* [Entries provided]
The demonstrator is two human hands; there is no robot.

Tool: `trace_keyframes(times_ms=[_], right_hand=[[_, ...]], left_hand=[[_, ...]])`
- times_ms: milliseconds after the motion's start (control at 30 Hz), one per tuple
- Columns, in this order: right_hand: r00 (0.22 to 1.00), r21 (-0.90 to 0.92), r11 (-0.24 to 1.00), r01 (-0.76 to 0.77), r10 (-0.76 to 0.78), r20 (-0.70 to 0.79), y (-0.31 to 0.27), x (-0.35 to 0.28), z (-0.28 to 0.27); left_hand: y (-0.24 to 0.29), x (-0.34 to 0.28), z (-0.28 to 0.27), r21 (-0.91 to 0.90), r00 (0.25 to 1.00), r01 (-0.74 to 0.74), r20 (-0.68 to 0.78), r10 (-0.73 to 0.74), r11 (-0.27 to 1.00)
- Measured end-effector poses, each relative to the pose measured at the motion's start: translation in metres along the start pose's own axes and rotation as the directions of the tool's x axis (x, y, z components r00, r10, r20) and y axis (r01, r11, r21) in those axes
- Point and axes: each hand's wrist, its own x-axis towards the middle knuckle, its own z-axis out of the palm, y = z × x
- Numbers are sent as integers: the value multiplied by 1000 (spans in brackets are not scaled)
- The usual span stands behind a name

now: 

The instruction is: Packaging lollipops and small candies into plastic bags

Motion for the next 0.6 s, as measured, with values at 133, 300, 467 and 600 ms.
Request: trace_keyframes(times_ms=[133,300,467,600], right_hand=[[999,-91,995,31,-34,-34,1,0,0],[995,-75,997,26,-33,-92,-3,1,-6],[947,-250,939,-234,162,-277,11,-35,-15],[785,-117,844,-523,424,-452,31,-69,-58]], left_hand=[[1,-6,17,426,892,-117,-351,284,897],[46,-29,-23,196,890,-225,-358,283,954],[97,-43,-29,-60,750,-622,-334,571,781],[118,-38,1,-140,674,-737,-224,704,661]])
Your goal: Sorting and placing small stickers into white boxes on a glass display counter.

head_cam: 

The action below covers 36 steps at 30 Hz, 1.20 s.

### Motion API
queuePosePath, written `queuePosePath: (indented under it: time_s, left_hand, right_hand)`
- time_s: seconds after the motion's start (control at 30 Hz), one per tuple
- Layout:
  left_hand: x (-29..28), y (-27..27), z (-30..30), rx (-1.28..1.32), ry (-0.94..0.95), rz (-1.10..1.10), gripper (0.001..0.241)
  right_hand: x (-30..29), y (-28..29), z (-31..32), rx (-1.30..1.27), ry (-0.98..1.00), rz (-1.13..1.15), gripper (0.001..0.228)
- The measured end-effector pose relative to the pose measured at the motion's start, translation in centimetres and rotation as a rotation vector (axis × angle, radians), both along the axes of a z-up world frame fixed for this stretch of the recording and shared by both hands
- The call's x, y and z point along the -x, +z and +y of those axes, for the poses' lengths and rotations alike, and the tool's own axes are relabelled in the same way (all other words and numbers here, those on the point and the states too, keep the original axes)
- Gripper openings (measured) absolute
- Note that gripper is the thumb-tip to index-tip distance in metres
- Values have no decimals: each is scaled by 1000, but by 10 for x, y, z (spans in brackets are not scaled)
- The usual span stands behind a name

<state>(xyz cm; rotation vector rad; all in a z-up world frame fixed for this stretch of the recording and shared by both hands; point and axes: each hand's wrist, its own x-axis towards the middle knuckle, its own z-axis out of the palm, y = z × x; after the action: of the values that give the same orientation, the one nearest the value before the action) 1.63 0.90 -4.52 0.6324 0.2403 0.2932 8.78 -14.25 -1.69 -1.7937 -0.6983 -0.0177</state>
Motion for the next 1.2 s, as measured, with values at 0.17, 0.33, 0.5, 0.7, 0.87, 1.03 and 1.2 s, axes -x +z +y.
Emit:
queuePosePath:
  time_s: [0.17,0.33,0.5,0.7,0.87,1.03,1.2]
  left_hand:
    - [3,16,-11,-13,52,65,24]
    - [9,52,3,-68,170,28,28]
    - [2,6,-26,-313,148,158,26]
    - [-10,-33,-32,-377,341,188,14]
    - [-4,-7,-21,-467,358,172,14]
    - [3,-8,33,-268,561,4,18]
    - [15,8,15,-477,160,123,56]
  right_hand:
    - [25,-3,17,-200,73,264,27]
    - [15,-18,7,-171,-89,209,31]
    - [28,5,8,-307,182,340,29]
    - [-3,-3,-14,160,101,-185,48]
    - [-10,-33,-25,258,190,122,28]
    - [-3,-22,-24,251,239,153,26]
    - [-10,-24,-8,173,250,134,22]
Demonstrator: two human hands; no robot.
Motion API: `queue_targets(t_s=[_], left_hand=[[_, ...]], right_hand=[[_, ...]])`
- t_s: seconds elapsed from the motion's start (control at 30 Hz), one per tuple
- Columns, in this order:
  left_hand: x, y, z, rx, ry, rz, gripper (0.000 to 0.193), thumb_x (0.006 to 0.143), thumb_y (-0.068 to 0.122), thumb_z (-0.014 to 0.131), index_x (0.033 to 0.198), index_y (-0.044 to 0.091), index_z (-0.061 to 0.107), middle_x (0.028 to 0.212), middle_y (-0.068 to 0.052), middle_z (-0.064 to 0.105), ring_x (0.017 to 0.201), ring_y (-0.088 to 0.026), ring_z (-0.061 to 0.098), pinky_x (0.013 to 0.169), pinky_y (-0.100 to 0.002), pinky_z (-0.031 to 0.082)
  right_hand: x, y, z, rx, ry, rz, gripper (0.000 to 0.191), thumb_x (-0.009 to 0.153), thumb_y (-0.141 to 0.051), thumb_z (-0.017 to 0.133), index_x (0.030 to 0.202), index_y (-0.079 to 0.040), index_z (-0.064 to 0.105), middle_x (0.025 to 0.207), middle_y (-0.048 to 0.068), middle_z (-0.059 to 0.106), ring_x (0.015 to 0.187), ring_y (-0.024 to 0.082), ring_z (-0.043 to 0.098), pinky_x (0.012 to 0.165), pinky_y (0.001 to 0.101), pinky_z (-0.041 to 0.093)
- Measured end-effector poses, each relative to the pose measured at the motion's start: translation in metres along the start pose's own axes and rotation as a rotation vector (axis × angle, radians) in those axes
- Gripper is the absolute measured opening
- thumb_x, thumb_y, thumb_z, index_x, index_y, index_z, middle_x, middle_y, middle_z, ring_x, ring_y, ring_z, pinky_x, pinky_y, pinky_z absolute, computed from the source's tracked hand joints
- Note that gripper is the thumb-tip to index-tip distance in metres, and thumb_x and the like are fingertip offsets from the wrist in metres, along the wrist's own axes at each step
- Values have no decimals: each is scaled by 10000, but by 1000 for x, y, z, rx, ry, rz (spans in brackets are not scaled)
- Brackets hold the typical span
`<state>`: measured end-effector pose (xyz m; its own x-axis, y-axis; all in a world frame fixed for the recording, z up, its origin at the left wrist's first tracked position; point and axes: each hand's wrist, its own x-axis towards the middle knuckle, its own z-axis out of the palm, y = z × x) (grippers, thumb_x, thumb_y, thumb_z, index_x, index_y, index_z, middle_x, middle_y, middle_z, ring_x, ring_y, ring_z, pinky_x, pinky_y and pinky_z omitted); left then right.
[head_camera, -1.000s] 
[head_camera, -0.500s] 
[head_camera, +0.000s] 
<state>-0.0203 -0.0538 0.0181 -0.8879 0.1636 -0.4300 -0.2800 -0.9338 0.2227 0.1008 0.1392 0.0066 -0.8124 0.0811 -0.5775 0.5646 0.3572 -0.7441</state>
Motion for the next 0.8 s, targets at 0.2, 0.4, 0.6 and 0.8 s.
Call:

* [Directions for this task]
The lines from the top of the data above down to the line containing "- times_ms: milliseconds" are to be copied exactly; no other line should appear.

* [Exercise solution]
The demonstrator is two human hands; there is no robot.

Tool: `trace_keyframes(times_ms=[_], right_hand=[[_, ...]], left_hand=[[_, ...]])`
- times_ms: milliseconds after the motion's start (control at 30 Hz), one per tuple

This output has been given in full.